About U$$40 billion of bonds will probably be sold in 2013 across the six-country Gulf Cooperation Council, said Fawaz Abu Sneineh, the head of NBAD's debt capital markets for. Issues jumped 54 per cent this year to $42bn, an all- time high, as Qatar sold its first Islamic bonds and government-owned Dubai companies refinanced debt. About half of the sales were sukuk.

"This year was a record for us, and we would like to maintain it," Mr Abu Sneineh said. "Next year, the level of refinancing will be less and the markets would be expected to correct at some point."

Dubai will need to repay or refinance $7bn next year, about 30 per cent less than in 2012, Bank of America Merrill Lynch estimates show.

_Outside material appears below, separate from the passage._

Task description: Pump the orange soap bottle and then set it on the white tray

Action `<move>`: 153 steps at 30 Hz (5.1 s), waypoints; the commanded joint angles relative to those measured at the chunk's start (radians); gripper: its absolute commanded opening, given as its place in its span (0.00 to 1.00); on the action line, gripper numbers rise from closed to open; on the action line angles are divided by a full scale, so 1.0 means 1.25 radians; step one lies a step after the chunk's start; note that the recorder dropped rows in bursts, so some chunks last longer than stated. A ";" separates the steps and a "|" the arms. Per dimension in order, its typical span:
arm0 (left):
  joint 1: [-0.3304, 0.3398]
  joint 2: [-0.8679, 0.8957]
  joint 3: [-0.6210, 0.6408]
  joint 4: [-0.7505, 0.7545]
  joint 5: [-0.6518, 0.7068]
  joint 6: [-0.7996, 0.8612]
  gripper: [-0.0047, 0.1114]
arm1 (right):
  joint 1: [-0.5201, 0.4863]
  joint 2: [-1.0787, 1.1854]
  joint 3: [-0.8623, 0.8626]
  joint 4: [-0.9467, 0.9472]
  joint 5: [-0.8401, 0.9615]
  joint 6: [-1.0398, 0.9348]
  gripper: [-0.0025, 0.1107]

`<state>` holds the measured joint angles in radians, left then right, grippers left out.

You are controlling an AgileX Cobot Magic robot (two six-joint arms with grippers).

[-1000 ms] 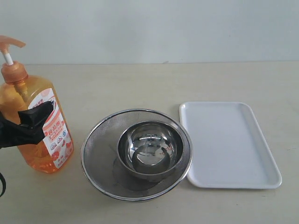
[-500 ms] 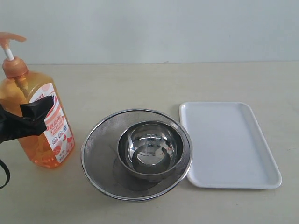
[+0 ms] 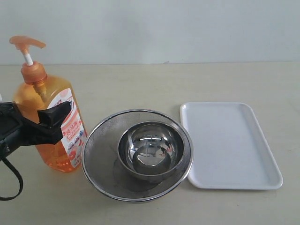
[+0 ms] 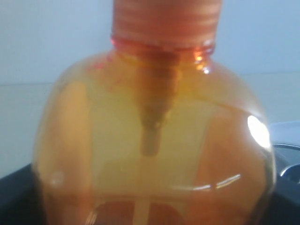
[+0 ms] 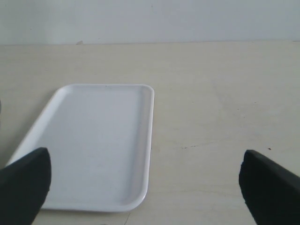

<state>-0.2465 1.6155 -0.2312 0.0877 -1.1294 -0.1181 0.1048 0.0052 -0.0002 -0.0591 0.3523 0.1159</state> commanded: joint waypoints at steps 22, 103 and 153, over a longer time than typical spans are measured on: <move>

NBAD, which helped manage $3bn of bond sales for clients including Dubai's finance department, jumped 15 places among the region's underwriters from 2011, when it handled $563 million in sales.

Borrowing costs for GCC companies tumbled this year as economies expanded and state-linked businesses in Dubai restructured and repaid debt, boosting confidence in regional assets. Demand for GCC credit was boosted by investors seeking refuge from Europe's sovereign debt crisis.

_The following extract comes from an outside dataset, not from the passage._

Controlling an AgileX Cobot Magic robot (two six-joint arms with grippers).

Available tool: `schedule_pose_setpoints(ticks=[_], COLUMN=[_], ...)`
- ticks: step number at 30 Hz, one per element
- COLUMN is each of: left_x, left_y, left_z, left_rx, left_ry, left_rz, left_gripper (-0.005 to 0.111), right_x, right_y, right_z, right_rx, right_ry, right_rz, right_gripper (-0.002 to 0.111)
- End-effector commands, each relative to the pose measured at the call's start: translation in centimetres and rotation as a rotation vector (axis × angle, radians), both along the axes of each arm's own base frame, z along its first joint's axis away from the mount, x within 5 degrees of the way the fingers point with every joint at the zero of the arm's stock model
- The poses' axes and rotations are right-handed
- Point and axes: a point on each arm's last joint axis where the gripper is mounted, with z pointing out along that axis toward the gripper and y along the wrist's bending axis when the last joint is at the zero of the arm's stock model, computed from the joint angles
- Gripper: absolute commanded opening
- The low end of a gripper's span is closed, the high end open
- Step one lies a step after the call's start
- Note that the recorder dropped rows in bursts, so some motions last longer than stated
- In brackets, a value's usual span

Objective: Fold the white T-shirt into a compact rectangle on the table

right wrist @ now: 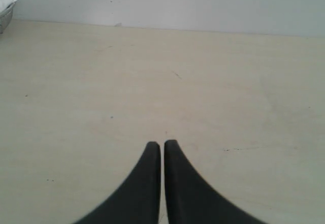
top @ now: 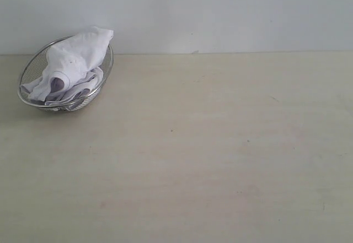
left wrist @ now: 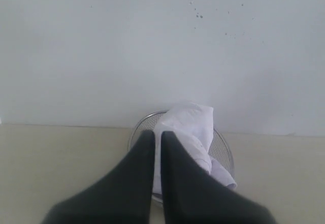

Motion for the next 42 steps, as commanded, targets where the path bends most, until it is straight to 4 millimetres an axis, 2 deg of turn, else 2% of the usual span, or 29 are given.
schedule_pose_setpoints(ticks=[1, 10, 15, 22, 29, 34, 38, 42], left_x=[1.5, 6.5, 9.6, 11.9, 13.5, 15.4, 17.8, 19.9], left_y=[0.2, 0.5, 0.8, 0.8, -0.2, -1.1, -1.4, -1.5], left_z=[-0.4, -0.1, -0.2, -0.1, -0.7, -1.2, -1.5, -1.9], left_rx=[-0.016, -0.030, -0.036, -0.076, 0.012, 0.025, 0.026, 0.032], left_ry=[0.066, 0.235, 0.307, 0.333, 0.339, 0.343, 0.367, 0.399], left_rz=[0.004, -0.002, -0.002, -0.001, -0.062, -0.092, -0.099, -0.106], left_gripper=[0.005, 0.005, 0.005, 0.005, 0.005, 0.005, 0.005, 0.005], right_x=[0.2, 0.1, -0.2, -0.2, -0.2, 0.1, 1.5, 4.7], right_y=[-0.1, -0.2, -0.2, -0.2, -0.2, -0.1, 0.0, 0.1], right_z=[1.1, 4.2, 5.2, 5.3, 5.3, 5.3, 7.4, 8.7], right_rx=[-0.014, -0.010, 0.018, 0.206, 0.207, 0.205, 0.193, 0.132], right_ry=[-0.122, -0.469, -0.586, -0.586, -0.588, -0.531, -0.414, -0.273], right_rz=[-0.002, -0.019, -0.024, -0.018, -0.018, -0.012, -0.012, -0.009], right_gripper=[0.000, 0.000, 0.000, 0.000, 0.000, 0.000, 0.000, 0.000])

The average yield on Middle East sukuk and bonds has dropped 159 basis points, or 1.59 percentage points, this year to 3.49 per cent December 21, according to HSBC/Nasdaq Dubai's Middle East US Dollar Sukuk/Bond Index. That compares with a 145 basis-point decline in JP Morgan Chase & Co's EMBI Global Diversified Blended Yield to 4.39 per cent.

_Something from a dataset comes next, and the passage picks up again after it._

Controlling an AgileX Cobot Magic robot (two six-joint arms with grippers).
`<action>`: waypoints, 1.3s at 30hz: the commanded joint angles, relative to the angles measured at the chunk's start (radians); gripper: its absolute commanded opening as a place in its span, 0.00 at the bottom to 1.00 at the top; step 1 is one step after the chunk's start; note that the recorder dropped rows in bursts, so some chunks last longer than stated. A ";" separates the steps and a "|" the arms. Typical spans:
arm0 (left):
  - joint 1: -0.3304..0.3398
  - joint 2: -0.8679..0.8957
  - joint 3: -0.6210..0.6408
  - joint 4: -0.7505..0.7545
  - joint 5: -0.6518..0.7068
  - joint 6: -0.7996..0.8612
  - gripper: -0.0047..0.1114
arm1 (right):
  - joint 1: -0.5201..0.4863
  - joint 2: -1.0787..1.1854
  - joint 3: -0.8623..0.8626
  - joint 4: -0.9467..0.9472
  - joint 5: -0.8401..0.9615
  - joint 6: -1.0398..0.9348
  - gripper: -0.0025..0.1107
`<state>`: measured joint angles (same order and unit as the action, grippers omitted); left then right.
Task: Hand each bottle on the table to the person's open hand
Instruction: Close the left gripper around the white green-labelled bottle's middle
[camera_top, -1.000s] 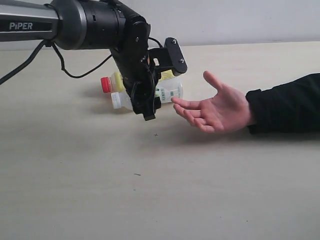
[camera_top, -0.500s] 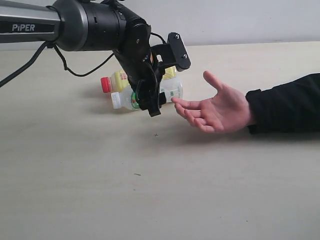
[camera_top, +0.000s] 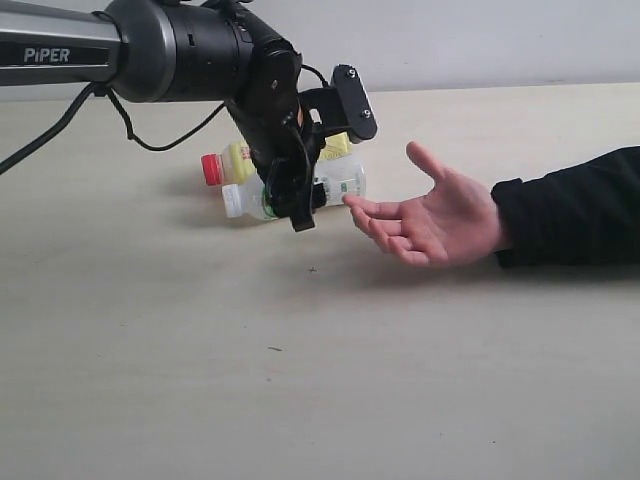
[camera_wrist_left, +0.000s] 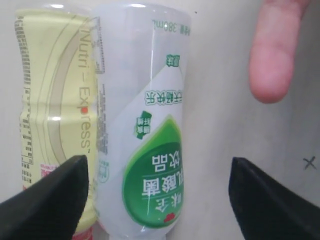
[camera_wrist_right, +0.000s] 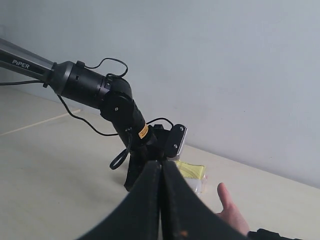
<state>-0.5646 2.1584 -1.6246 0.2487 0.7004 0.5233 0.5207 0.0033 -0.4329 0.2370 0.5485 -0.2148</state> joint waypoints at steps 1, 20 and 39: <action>-0.004 0.004 -0.003 0.032 0.003 -0.005 0.68 | 0.002 -0.003 0.008 0.000 -0.013 0.000 0.02; -0.004 0.131 -0.096 0.052 0.026 -0.029 0.68 | 0.002 -0.003 0.008 0.000 -0.013 0.000 0.02; -0.006 0.084 -0.096 0.024 0.049 -0.118 0.04 | 0.002 -0.003 0.008 0.000 -0.013 0.000 0.02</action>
<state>-0.5646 2.2739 -1.7123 0.2807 0.7321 0.4210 0.5207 0.0033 -0.4329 0.2370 0.5485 -0.2148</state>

NBAD is in advanced talks to manage issuances worth "a couple of billion dollars" next year, Mr Abu Sneineh said. The bank is also working on several other mandates that would raise more than $2bn with the help of other banks, he said.

The lender aims to take part in at least $10bn of transactions next year, he said. NBAD helped clients raise $15bn across the Middle East and North Africa in 2012, increasing issuances to 18 from four a year earlier, he said.

"Financial institution issuers will contribute substantially to the number of issuances, with each individual issue usually in the range of $500m to $750m," he said. Some companies may decide to sell debt for the first time to take advantage of low interest rates and make up for a shortage of equity and loan funding, according to Mr Abu Sneineh.